Obviously, Russia has many more levers of influence over Lukashenka‘s regime than the EU. Moscow can play the energy card at any time (by setting a flat rate for Belarusian and European gas prices) or cancel its huge orders for Belarusian industrial goods. Both would destroy the fragile Belarusian social and economic system. Lukashenka used to avoid this by allowing Russian capital to take over strategic Belarusian enterprises; however, this may not suffice in the future. Until the EU develops levers of influence similar to those of Moscow, any “thaw” in EU-Belarus relations will develop according to Lukashenka's scenario.

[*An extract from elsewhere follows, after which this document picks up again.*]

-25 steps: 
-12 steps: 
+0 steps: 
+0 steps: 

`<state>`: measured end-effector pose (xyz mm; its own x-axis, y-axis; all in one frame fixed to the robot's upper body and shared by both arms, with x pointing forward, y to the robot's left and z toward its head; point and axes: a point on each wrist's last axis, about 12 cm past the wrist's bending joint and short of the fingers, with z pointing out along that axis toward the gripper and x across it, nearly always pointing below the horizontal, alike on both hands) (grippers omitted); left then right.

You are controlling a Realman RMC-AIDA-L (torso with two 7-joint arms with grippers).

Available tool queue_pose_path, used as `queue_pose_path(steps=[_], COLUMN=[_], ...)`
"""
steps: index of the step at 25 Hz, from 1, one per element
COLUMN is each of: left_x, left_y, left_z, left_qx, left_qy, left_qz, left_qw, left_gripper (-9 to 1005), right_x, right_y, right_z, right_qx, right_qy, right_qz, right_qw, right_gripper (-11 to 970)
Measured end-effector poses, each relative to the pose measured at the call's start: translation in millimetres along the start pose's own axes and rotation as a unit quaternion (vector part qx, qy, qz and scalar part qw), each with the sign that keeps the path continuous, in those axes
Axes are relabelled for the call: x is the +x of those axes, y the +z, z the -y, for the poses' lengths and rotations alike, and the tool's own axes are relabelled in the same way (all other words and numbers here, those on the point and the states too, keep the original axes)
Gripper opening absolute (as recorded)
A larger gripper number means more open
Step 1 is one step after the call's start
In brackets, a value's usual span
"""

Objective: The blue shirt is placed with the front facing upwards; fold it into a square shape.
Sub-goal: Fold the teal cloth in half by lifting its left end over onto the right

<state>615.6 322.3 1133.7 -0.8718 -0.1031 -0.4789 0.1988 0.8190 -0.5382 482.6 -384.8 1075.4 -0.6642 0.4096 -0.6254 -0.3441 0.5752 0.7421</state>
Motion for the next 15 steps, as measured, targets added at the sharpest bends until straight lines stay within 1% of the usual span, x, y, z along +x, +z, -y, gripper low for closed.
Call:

The main question Lithuanian and EU foreign policy makers should be addressing is how to lock Belarus into a set of rules that cannot be unilaterally altered by Lukashenka. The 2008 IMF loan is an example of how difficult this can be. It came with a clear set of conditions for strengthening monetary control and liberalizing the Belarusian economy. During the May 2009 evaluation of progress, the IMF concluded that the changes were purely cosmetic. The privatization and liberalization processes appeared fragmentary and had introduced no real change (the private sector share in the Belarusian economy only constitutes 25 percent to 30 percent of GDP). Lukashenka remains the sole initiator and arbiter of reform. All privatization agreements in the period 2007-2009 were only signed with the approval of Lukashenka. The centralized Belarusian economy enables him to keep control over the bureaucracy and political elites in return for limited access to the economic resources, so every reform is strictly controlled.

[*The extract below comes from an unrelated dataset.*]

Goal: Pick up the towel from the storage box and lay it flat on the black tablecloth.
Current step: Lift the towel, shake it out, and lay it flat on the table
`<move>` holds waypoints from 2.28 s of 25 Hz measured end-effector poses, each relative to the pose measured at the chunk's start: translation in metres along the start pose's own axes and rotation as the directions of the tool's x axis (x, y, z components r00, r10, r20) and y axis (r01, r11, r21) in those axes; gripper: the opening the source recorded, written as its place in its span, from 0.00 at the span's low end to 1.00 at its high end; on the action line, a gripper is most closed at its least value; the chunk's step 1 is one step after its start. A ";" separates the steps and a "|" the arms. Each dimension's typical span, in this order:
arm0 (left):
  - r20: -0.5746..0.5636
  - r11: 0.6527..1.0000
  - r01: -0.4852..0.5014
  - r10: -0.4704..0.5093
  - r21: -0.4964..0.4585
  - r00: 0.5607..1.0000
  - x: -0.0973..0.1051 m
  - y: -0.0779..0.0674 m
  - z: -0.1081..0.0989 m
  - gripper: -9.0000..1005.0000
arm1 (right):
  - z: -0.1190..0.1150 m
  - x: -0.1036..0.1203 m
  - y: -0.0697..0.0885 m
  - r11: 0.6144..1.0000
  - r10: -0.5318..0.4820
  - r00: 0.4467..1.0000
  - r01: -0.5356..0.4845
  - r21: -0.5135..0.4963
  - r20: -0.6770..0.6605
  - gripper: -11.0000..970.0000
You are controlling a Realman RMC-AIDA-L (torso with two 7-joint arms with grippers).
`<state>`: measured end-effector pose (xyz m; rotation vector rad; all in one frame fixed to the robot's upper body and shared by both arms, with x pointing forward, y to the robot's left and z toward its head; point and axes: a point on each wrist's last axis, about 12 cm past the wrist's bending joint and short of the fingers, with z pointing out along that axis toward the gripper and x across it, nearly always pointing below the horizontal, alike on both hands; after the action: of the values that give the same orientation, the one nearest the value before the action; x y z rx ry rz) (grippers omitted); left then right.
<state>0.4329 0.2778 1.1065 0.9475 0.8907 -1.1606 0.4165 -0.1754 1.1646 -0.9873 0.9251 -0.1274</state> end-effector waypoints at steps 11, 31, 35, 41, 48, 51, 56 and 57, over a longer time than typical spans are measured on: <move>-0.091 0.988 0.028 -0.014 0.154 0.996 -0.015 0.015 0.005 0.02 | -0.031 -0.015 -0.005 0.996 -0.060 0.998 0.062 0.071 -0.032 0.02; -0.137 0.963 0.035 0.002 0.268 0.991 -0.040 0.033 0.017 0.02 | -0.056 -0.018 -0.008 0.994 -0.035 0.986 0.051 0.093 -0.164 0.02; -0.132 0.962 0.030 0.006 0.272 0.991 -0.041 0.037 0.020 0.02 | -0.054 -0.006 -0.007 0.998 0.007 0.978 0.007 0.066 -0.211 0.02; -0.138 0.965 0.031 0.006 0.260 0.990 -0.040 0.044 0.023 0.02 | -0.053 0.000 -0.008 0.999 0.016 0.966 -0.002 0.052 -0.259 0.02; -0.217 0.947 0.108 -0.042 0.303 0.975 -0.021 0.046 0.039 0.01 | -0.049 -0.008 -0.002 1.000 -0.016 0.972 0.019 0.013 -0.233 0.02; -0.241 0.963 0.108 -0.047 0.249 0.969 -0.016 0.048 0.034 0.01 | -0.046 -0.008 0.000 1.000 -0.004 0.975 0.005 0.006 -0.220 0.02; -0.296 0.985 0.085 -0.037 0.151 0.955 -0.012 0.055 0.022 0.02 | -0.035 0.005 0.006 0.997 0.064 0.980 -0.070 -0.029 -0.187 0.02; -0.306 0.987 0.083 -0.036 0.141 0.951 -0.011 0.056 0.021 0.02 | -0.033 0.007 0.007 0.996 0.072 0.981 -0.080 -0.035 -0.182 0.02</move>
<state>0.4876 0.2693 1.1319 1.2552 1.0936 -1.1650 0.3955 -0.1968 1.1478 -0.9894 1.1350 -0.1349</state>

There is no point in talking about transparent “rules of the game” in Belarus. Even if Lithuanian business were to enter the Belarusian market successfully, their investments could easily be eliminated when the political wind changes (when Lukashenka‘s geopolitical games come into play). One thing should be clear about Lukashenka’s rapprochement with the EU: his multivector policy still stands. He is seeking more financial injections from the West but will continue to avoid any obligations for structural reform, economic liberalization, or changes in the political system.
WHAT TO EXPECT
Lukashenka's concessions to the West can only be very limited. Western long-term plans continue to envisage Belarus as a democratic state without Lukashenka. This would mean improving the standards of democracy in the longer term, which in turn means that the thaw between Lukashenka and the West would come to an end. It is important to emphasize that in his relations with Russia, Lukashenka is on the horns of a dilemma between self-sufficiency and loyalty. In his relations with the West the choice is between the sustainability of the regime and democracy. These are completely different dilemmas: in the first case Lukashenka's political future is still secure (even if it means ending up as a governor in the Russian Federation); in the other case, there is no political future for him whatsoever. Thus the most the EU can expect is that Lukashenka will take small steps toward market liberalization and privatization. This would pave the way for European investment, decreasing the role of Lukashenka's social guarantee system and state enterprise. It would also reduce Belarusian the people's dependence on the social and economic monopoly of the state. Economic liberalization might then spill over into the Belarusian political system.